Thiel acknowledged in an interview that he occasionally dined out with Baylis. After checking his calendar, he said he did not attend any of the meals reported by Baylis--an assertion that he had repeated in a letter recently provided to CSUN’s President Wilson.

Auditors disallowed virtually all of Baylis’ meal expenses.

Public officials are required to report all gifts, including meals, valued at $50 or more.

Jane Chatham said she did not report meals from Baylis because they were offset by meals she bought him. As for the patio work, she said she did not consider it a gift because Law/Crandall employees volunteered their time out of friendship rather than professional obligation.
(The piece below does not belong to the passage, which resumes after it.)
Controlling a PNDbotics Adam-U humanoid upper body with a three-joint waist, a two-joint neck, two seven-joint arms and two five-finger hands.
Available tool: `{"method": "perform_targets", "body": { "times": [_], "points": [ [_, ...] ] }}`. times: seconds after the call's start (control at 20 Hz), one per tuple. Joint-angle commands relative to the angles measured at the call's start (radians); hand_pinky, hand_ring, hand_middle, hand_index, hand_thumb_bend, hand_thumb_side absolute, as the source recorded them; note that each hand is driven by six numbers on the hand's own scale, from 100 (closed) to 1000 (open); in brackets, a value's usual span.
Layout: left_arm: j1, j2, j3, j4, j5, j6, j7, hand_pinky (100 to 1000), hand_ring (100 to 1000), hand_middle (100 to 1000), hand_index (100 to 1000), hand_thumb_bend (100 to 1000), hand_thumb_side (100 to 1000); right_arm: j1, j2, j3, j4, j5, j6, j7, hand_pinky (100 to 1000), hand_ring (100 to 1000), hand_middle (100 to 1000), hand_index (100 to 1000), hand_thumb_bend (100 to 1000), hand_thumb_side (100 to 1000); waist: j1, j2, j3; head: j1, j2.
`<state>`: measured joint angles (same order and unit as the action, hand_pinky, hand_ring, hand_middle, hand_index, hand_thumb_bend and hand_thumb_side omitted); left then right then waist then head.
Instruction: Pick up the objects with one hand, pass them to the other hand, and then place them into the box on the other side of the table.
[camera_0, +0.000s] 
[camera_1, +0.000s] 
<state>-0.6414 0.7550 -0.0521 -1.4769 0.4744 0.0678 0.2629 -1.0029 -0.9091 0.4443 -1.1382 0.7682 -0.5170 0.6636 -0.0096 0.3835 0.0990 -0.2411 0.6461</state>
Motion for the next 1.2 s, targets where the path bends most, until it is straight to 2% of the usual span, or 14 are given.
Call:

Furthermore, she pointed out that she prepared a barbecue for the Law/Crandall employees while they worked on the patio.

Jeanette Turvill, spokeswoman for the state’s Fair Political Practices Commission, said state ethics law requires that public figures give something of “equal consideration” when accepting gifts, and hosting a barbecue would not meet that standard when weighed against construction of a patio cover valued at $2,500.

“If that’s all it took, I’d have the most beautiful back yard in the world,” Turvill said. “I’d have people doing my landscaping and give them a glass of water.”

Asked whether free design and construction work could be considered an unreported gift, Turvill said: “Absolutely.”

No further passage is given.